January 14, 1994|KENNETH TURAN | TIMES FILM CRITIC

Like the earnest young man it's named after, "Iron Will" (citywide) would blush and protest if any kind of fuss were made over it. Just doing my job, sir, this film would say if it could talk, no need to make me out to be more than I am.

True enough, but it is "Iron Will's" double charm that its aspirations are humble and straightforward and that it fulfills them so completely. Not as slick as "Free Willy" or as sophisticated as "Searching for Bobby Fischer," this is a throwback to the sweet and sentimental Disney family films that Walt himself loved, a live-action fairy tale about a boy, his dogs and a darn tough race.

Set in 1917 and "inspired by" a real event, "Iron Will" shrewdly does not attempt to modernize its story or make it hipper for the nominally more sophisticated kids who are its core audience. It sees the world the same way its open and innocent protagonist, Will Stoneman (Mackenzie Astin) does, as a manageable place where enthusiasm and heart are enough to solve any problem.

A passionate dog-sledder who lives deep in snowbound South Dakota, Will, who has just been accepted to college, is ambivalent about going and no wonder: Who would want to leave a dad like Jack (John Terry), the most understanding guy in 12 states who speaks only in aphorisms like "Don't let fear stand in the way of your dreams" and "If there's something you really want, you've got to go out and grab it."

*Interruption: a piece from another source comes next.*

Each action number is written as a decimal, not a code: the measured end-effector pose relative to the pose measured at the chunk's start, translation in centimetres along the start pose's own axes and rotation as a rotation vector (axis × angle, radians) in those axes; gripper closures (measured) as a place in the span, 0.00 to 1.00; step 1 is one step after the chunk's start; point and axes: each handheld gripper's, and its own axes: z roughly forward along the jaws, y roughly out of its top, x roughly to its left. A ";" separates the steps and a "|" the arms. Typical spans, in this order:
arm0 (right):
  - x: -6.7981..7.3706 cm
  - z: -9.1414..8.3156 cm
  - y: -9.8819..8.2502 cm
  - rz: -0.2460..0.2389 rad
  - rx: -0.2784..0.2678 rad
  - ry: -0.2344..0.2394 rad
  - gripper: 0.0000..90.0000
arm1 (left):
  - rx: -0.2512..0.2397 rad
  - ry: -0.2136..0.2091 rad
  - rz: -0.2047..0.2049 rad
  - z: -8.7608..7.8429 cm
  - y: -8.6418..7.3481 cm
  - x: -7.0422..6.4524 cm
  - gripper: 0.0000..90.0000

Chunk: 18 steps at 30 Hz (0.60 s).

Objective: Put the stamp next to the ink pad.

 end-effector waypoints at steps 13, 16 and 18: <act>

But then, in a cruel moment that probably accounts for the film's PG rating, Jack dies in an accident and Will must face not only the lack of money for college but the family's financial ruin. Then he remembers the Carnival Derby, "the longest, toughest, richest dog race ever," with a problem-solving $10,000 going to the first team to cross the 500 miles from Winnipeg, Manitoba, to St. Paul, Minn.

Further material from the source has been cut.